_Action item:_ Everything from the opening line of the listing below to the line that has "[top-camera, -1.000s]", inclusive, should be returned exactly, except the pictures.

_Collected data:_
================

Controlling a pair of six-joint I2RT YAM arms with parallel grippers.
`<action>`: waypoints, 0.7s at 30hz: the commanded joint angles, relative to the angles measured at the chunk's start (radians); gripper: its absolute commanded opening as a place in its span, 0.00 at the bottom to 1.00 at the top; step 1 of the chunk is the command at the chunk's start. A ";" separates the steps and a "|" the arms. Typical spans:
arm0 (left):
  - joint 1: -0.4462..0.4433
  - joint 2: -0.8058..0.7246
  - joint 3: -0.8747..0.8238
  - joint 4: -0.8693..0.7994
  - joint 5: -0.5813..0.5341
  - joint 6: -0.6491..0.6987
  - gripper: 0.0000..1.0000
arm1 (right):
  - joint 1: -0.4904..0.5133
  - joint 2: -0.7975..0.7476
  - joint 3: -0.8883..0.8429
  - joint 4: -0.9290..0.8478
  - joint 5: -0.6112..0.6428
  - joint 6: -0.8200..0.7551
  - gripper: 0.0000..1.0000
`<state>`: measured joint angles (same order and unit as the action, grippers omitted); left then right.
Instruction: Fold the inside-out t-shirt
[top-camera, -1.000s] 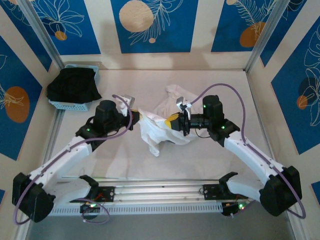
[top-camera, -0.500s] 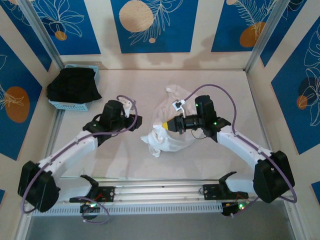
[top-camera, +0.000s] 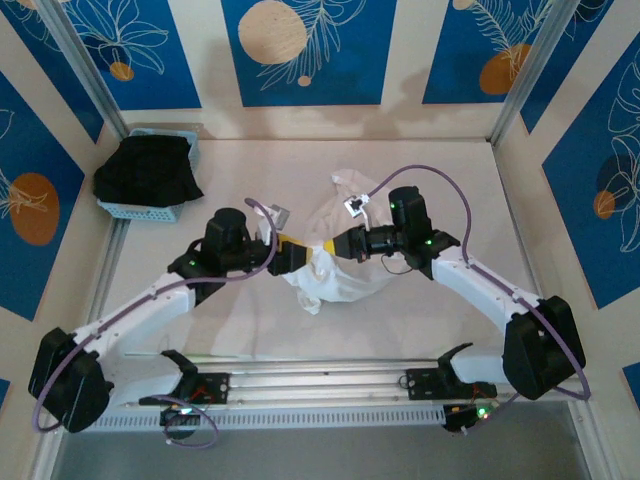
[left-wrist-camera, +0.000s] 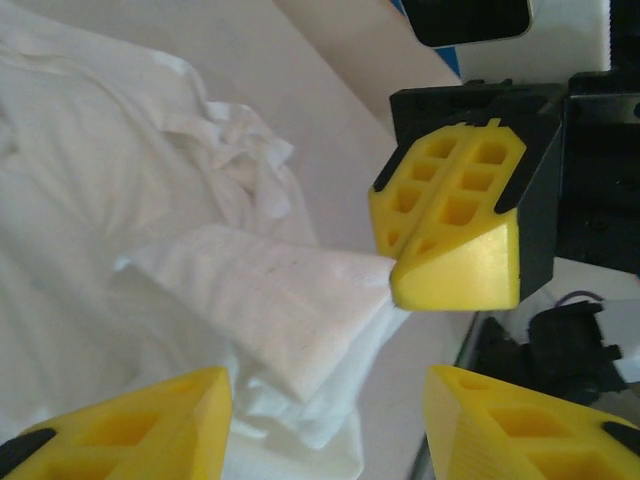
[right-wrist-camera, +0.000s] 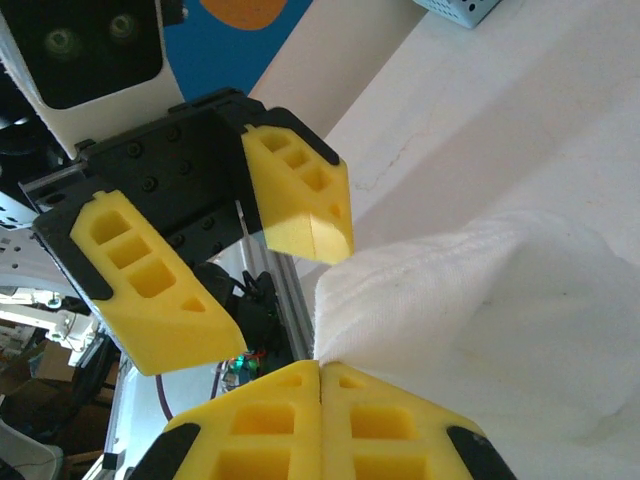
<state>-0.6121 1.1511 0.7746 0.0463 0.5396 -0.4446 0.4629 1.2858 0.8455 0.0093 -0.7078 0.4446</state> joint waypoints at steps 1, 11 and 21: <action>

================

_Response to this task:_
Controlling a pair of six-joint I2RT YAM arms with parallel grippers.
`<action>`: waypoints, 0.7s at 30hz: the commanded joint angles, relative to the angles measured at the chunk's start (radians); gripper: its absolute commanded opening as a place in its span, 0.00 at the bottom to 1.00 at the top; step 1 of the chunk is the command at the chunk's start. A ";" separates the steps and a "|" the arms. Typical spans:
arm0 (left):
  - joint 1: -0.4462..0.4433
  - joint 2: -0.8058..0.7246
  - joint 3: -0.8747..0.8238
  - joint 4: -0.8693..0.7994
  - joint 5: -0.5813..0.5341
  - joint 6: -0.6491..0.6987
  - gripper: 0.0000..1.0000
arm1 (right):
  - joint 1: -0.4904..0.5133
  - joint 2: -0.7975..0.7476
  - joint 3: -0.8883..0.8429
  - joint 4: -0.9290..0.8478
  - joint 5: -0.6112..0.6428
  - joint 6: -0.8200..0.7551
  - gripper: 0.0000..1.0000
`<state>`: measured joint angles (same order and unit as the action, grippers omitted); left then right.
Instruction: Fold the inside-out t-shirt
[top-camera, -1.000s] 

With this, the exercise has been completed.